早期離職してしまう可能性は確かに存在しますが、副業を解禁している企業が少ない今こそ副業を許可すべきだと考えられます。
ワーカーは副業を許可して欲しいと考えています。
給与や福利厚生面で他の企業に差をつけるのはコストがかかりますが、副業を解禁するのはお金がかからない差別化です。
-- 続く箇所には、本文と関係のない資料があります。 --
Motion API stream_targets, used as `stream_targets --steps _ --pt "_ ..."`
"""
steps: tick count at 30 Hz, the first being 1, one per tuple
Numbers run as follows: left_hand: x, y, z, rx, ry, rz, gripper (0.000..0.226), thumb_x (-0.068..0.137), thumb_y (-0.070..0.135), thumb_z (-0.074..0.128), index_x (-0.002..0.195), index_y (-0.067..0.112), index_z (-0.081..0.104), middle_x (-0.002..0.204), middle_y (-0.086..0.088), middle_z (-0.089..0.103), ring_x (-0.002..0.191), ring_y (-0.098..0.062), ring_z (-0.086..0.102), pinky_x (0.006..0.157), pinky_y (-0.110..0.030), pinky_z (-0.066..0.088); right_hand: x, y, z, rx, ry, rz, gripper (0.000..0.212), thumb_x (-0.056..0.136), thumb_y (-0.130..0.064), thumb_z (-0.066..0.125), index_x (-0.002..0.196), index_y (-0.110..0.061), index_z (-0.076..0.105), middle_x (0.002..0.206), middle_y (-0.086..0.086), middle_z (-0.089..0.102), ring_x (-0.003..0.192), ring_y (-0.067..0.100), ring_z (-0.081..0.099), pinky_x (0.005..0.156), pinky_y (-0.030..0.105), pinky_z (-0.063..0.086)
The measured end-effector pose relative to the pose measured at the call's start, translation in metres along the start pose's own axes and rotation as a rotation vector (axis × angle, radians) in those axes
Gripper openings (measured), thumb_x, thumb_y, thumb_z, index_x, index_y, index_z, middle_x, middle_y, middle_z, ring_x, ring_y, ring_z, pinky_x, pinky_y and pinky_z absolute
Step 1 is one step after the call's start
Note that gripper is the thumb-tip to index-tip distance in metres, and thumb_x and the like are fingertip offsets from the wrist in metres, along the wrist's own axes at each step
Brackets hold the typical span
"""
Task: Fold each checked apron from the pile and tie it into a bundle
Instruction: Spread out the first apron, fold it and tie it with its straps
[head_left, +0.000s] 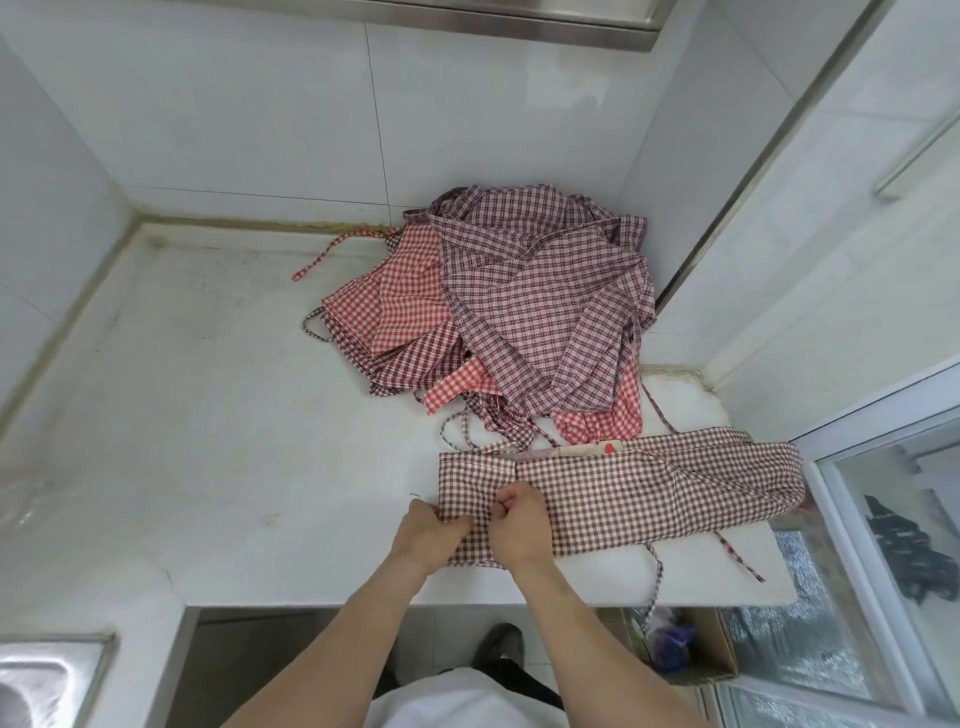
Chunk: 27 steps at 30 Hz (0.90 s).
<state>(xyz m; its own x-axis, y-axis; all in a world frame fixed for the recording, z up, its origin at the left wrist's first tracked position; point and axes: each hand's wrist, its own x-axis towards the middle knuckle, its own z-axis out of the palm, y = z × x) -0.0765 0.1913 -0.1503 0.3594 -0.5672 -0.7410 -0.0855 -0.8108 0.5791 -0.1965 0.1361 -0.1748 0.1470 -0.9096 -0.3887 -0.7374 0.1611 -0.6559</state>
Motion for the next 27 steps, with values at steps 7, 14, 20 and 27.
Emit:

上昇志向の強い、よい人材を採用できる可能性も高まりますので、ぜひいまこそ副業を解禁してみてはいかがでしょうか。

副業で増える仕事や発展する業界は?

副業を解禁している企業は多くなく、一部の大企業とIT業界で副業が解禁され始めている程度です。
中小企業はまだ様子を見ている状態です。

まず間違いなく、副業を早めに解禁した企業には優秀な人材が集まりますので発展していくことになります。
現代の若い労働者は働きたくないわけではなく、働くことに正当な評価を求めています。
企業がそれに給与で答えられないのであれば、せめて輝ける場を見つける資格くらいは与えてあげましょう。
優秀な人材はそれを見抜いて、必ず応募してきます。
優秀な人材が集まればその企業、ひいては業界も活性化し発展していきます。

現状はIT業界や福祉業界の多くの企業が副業を解禁しています。
これらの業界は慢性的な人手不足に喘いでいました。
しかし副業を解禁することで人材の流動性を生み出すことができます。
結果、業界全体が活気づき、これからさらに隆盛していくと見られます。

ワーカーはスキルを、企業は先見の明を身につける

少子高齢化がさらにすすむ現代の日本において、すでに終身雇用の夢は霧散しています。

ワーカーは企業に依存するのではなく、自分の力でお金を稼ぐ経験を積むべきです。
企業は従業員を縛るのではなく、ほんとうの意味での自由を提供しイキイキと働いてもらう環境を作る必要があります。
これからを見据えたとき、そうした意識を持てない労働者や企業は熾烈なグローバル社会で生き延びにくくなっていきます。

意識を少し変革し、まずは副業を解禁してみましょう。
すでに副業を解禁している企業、業界はこれからますます人材が集まり、スキルが高まり、発展していくことでしょう。